§ **YOUR INSTRUCTIONS**: In the copy of the lines below, leave out pictures and print everything else exactly.

§ **SOURCE DATA**:
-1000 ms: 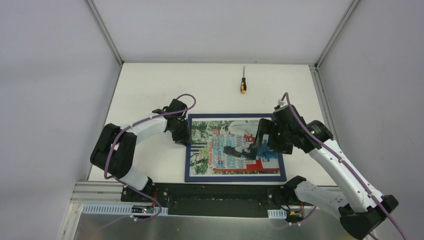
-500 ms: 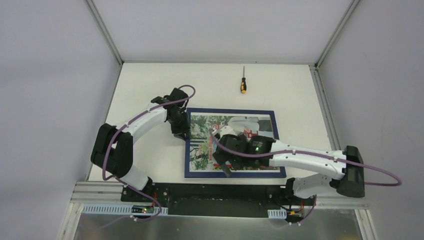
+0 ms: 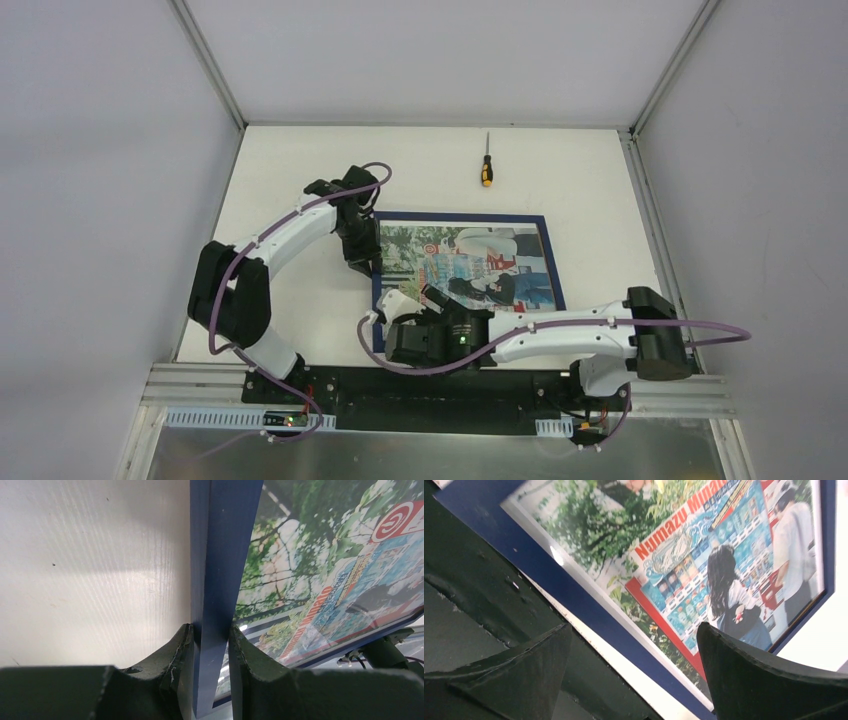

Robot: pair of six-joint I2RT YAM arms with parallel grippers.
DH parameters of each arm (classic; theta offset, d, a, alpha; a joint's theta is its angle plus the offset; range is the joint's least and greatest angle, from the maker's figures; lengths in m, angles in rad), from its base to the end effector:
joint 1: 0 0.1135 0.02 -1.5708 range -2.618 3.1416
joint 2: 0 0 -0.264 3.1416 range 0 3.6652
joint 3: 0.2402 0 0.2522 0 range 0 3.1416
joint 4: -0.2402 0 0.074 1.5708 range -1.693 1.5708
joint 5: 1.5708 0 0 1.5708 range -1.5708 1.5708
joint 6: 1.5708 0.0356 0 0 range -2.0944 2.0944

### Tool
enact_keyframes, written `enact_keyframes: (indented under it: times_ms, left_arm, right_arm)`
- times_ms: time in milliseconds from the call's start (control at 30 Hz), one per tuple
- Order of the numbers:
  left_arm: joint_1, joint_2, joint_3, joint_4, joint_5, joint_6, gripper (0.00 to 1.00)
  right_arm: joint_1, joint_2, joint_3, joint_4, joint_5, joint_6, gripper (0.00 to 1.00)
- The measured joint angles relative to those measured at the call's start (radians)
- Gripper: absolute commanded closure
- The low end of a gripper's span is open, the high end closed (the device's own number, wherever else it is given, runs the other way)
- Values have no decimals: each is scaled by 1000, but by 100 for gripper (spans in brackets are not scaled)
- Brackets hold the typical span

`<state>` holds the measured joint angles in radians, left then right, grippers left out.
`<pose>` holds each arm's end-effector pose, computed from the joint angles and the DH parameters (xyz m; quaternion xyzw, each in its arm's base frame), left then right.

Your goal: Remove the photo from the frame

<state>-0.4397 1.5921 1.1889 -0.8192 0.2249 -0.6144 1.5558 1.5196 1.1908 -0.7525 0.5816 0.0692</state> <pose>0.2786 -0.1398 0.2343 -0.0660 0.9766 -0.1821 0.0933 0.0242 0.3062 0.2633 -0.5778 0.7313 -0.0228 0.3616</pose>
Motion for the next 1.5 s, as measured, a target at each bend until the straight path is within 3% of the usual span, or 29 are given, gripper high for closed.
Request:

§ **SOLUTION**:
-1000 ms: 
-500 ms: 
+0 ms: 

Robot: pair of six-joint I2RT YAM arms with parallel grippers.
DH parameters of each arm (classic; theta offset, d, a, alpha; a joint's theta is its angle plus the offset; range is the joint's least and greatest angle, from the maker's figures; lengths in m, angles in rad), from its base to the end effector:
joint 1: 0 0.1135 0.02 -1.5708 range -2.618 3.1416
joint 2: 0 0 -0.264 3.1416 range 0 3.6652
joint 3: 0.2402 0 0.2522 0 range 0 3.1416
joint 4: -0.2402 0 0.074 1.5708 range -1.693 1.5708
joint 5: 1.5708 0 0 1.5708 range -1.5708 1.5708
joint 6: 1.5708 0.0356 0 0 range -2.0944 2.0944

### Tool
enact_keyframes, written `enact_keyframes: (indented under it: times_ms, left_arm, right_arm)`
- times_ms: time in milliseconds from the call's start (control at 30 Hz), one per tuple
- Order of the numbers:
  left_arm: joint_1, joint_2, joint_3, joint_4, joint_5, joint_6, gripper (0.00 to 1.00)
  right_arm: joint_1, joint_2, joint_3, joint_4, joint_5, joint_6, gripper (0.00 to 1.00)
- The measured joint angles relative to those measured at the call's start (radians)
- Gripper: absolute commanded closure
- The low end of a gripper's span is open, the high end closed (the device's own number, wherever else it is given, runs the other way)
- Values have no decimals: each is scaled by 1000, but by 100 for gripper (spans in brackets are not scaled)
- Brackets hold the typical span

`<state>` holds the measured joint angles in radians, left then right, grippers left out.
`<pose>` holds each arm's end-effector pose, computed from the joint angles and the DH parameters (xyz m; quaternion xyzw, each in its arm's base frame), left then right.

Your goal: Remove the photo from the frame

<state>-0.4397 1.5921 1.1889 -0.8192 0.2249 -0.6144 1.5558 1.5196 1.1908 -0.7525 0.5816 0.0692</state> <pose>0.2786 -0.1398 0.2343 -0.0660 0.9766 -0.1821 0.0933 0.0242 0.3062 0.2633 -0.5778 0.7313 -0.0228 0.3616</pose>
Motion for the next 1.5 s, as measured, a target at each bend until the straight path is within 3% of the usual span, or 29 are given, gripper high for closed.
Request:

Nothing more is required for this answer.